Well the weather has finally broken down again, but it was a nice spell while it lasted.
I hit double figures for the first time in my moth trap this year, with 10 species being recorded last Friday.
The saga of my garden nest box and its resident blackbirds is finally over.
The last time I reported, the occupants were reduced to two after the crows took a couple of eggs early on. The youngsters were doing fine and were beginning to grow their feathers until disaster struck again.
Something (probably the crows again) must have terrorised them into leaving the nest before they were ready and I rescued one from the vegetable patch being dragged around by the aforementioned corvid.
It was uninjured, but in shock, so I put it back in the box in the hope that mum would return and feed it. Later in the evening, I checked it and found it still alive but very cold and near to death. I brought it indoors and warmed it inside my cupped hands for about an hour, until I felt movement.
It was starting to recover, so I managed to get a drink of water and a couple of worms down it with the help of a pair of tweezers. Unfortunately, in the middle of “Springwatch” I felt it give up its struggle for life. The next day, a blackbird of a similar age was spotted in my neighbour’s flower bed and had obviously been getting food from its parents, so hopefully at least one of my illfated brood has survived.

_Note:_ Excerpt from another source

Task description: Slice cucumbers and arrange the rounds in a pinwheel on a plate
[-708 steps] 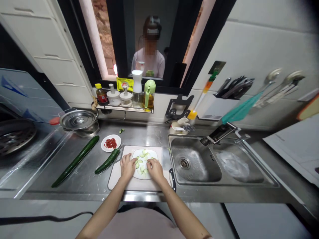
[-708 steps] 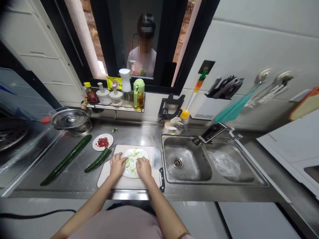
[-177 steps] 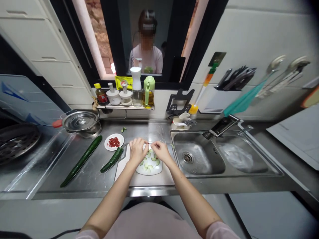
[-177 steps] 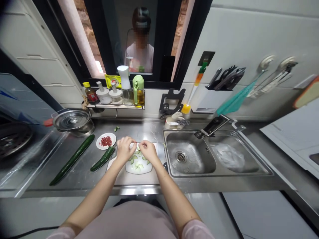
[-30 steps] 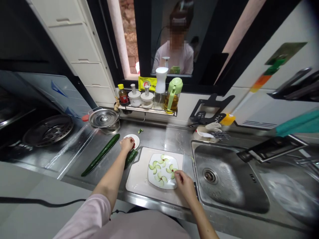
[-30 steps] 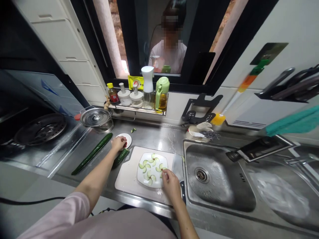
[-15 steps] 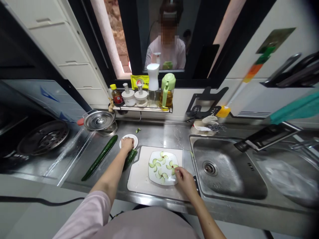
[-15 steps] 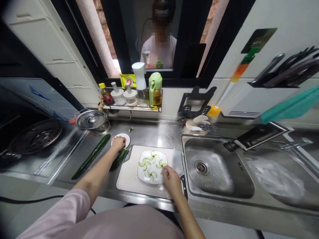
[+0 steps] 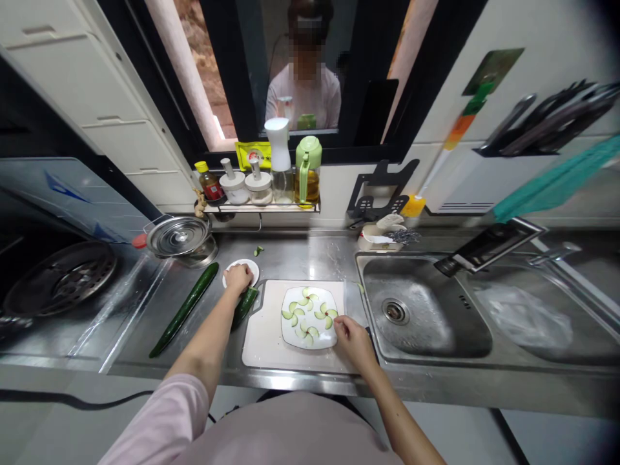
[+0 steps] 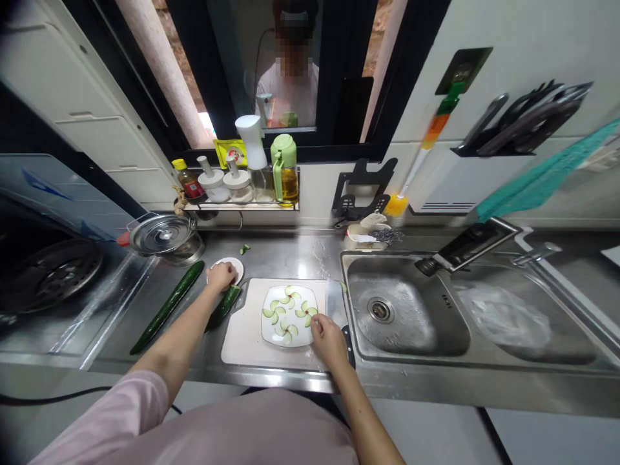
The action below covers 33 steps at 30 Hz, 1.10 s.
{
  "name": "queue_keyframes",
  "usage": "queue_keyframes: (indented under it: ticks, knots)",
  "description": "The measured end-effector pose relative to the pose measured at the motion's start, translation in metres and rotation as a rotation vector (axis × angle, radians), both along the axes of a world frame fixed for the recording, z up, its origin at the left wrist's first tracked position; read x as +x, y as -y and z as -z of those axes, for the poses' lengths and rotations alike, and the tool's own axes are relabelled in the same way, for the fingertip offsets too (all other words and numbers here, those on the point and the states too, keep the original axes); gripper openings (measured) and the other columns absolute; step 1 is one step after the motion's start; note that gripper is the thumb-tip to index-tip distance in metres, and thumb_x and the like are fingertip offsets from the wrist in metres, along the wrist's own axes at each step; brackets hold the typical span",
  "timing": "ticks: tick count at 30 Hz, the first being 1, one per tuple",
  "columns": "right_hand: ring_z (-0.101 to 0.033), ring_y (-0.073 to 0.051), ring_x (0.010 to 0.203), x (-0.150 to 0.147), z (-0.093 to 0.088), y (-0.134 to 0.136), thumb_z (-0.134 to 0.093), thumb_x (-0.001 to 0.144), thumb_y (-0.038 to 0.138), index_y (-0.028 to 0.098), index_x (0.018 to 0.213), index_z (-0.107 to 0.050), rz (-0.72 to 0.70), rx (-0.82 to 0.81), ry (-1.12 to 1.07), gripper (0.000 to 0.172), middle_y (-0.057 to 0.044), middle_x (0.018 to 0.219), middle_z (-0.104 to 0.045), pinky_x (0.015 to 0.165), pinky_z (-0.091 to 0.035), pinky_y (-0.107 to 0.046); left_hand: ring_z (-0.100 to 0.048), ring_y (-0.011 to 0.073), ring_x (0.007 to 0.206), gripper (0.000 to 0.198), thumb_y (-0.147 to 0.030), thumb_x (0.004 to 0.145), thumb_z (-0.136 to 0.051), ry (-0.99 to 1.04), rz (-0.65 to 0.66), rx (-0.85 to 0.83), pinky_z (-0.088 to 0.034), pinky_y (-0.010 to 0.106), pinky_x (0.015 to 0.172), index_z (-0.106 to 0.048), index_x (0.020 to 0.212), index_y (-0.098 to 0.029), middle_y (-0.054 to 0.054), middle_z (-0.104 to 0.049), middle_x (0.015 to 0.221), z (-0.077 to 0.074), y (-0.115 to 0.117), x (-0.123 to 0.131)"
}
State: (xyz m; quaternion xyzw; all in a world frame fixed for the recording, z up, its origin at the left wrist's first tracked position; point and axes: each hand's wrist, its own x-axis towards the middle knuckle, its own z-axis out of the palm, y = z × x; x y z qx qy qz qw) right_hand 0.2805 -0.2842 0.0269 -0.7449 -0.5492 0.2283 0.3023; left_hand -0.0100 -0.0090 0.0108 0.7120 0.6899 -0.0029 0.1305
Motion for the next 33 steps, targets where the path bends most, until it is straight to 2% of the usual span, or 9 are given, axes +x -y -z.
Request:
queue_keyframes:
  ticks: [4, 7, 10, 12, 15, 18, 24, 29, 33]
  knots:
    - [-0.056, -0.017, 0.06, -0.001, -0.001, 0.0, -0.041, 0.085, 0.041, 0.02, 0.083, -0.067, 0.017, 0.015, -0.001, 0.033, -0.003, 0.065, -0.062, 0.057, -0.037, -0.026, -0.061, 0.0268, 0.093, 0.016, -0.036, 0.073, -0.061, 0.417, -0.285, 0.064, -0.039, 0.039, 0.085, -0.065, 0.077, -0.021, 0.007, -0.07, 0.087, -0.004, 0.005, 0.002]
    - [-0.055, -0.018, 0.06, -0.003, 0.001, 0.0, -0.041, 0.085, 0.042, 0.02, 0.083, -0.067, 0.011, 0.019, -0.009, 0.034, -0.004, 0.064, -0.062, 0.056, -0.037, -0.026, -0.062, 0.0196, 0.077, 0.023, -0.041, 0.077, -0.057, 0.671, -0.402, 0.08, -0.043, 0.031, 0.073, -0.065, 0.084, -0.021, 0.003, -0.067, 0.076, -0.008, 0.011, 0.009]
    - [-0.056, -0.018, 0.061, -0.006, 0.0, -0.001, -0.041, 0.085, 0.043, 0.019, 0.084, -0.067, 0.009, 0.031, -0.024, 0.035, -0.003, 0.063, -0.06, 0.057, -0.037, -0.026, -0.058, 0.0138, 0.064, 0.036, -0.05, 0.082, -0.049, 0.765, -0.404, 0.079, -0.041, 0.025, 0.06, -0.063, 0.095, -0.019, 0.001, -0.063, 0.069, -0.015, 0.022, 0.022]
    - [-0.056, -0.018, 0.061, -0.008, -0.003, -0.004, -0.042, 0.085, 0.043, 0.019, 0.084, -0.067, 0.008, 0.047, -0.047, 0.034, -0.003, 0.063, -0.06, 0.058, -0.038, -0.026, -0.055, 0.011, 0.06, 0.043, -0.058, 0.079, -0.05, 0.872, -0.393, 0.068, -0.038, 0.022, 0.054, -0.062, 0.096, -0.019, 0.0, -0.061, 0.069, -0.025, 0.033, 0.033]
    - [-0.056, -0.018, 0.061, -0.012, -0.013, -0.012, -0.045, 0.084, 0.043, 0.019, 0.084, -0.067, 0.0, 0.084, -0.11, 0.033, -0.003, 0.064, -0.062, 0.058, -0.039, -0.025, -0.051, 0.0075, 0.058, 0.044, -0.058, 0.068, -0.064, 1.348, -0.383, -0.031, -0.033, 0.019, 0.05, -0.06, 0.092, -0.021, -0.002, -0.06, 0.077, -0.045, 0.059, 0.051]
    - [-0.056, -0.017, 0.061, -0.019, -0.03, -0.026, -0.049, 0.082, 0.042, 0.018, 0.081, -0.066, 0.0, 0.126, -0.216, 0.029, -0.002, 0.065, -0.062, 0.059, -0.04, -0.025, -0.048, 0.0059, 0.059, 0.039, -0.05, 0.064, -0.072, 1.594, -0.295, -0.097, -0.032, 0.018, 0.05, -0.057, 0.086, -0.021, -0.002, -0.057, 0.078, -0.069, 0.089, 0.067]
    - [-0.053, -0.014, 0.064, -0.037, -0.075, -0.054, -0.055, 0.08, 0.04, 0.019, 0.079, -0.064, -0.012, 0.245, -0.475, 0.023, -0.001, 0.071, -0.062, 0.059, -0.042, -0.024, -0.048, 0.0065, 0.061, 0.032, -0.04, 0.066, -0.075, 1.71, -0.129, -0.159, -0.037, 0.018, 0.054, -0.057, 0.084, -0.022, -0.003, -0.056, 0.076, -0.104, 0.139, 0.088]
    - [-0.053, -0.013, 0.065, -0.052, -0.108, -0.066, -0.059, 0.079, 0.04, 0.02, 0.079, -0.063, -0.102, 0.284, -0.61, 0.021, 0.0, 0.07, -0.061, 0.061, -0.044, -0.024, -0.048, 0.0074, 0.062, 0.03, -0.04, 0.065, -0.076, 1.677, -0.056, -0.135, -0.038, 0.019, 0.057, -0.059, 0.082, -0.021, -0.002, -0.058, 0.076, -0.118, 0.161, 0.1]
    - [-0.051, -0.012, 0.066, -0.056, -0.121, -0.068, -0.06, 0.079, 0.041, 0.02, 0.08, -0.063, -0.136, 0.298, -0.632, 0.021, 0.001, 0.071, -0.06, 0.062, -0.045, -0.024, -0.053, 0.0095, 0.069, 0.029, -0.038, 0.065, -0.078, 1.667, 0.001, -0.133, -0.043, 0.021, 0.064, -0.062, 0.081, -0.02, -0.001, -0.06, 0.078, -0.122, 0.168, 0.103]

I have just finished collating all the cuckoo records kindly sent in by readers and in all they represent 15 separate calling cuckoos from all over the Borders.

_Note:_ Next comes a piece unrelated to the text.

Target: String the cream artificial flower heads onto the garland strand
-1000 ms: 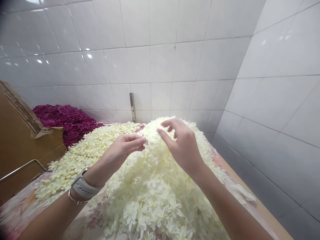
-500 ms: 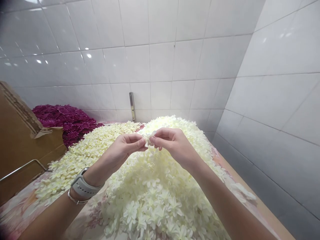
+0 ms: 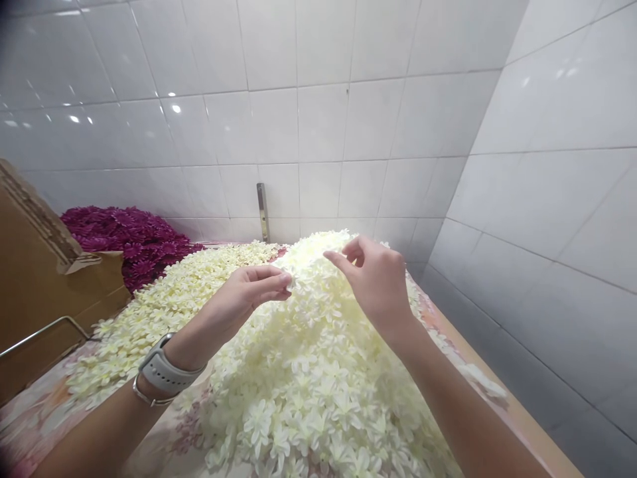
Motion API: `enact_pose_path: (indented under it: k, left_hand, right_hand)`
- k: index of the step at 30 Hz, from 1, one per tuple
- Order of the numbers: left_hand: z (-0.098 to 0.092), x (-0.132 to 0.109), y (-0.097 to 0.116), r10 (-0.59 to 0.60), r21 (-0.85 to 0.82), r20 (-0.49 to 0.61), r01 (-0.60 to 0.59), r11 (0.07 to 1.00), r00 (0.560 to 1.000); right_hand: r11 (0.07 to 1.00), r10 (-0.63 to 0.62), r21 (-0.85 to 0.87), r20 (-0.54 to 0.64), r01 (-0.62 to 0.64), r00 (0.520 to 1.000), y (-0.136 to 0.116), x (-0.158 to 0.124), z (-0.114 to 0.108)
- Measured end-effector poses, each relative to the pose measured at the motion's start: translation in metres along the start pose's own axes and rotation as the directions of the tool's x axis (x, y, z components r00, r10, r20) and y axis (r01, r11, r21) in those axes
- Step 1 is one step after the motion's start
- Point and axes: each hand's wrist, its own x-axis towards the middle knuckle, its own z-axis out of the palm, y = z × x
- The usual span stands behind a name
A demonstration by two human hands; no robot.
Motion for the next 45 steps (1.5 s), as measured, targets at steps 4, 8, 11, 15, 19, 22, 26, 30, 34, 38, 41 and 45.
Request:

Many are from areas not having had cuckoos for several years, so perhaps they are making a bit of a comeback. Let’s hope so. I have sent all the data off to the British Trust for Ornithology, so all your efforts have been put to good use.
I got a fascinating email at the weekend from K.N. who lives in the Ettrick Valley.
He told me: “Of all the wildlife I have experienced over the past nearly 20 years in Ettrick, seeing the vivid green light of a glow worm was perhaps the most unexpected.
“But last night, the unmistakeable glow of a female was visible from over 200m away.
“Closer inspection revealed her to be positioned on a prominent stone. Sadly, she appeared to be alone. I have recorded the sighting with the Scottish Glow Worm Survey.
“I would be interested to know if you have had any similar reports in the Borders.”
Over to you good readers. Have you seen any of these rare and amazing creatures in your area recently?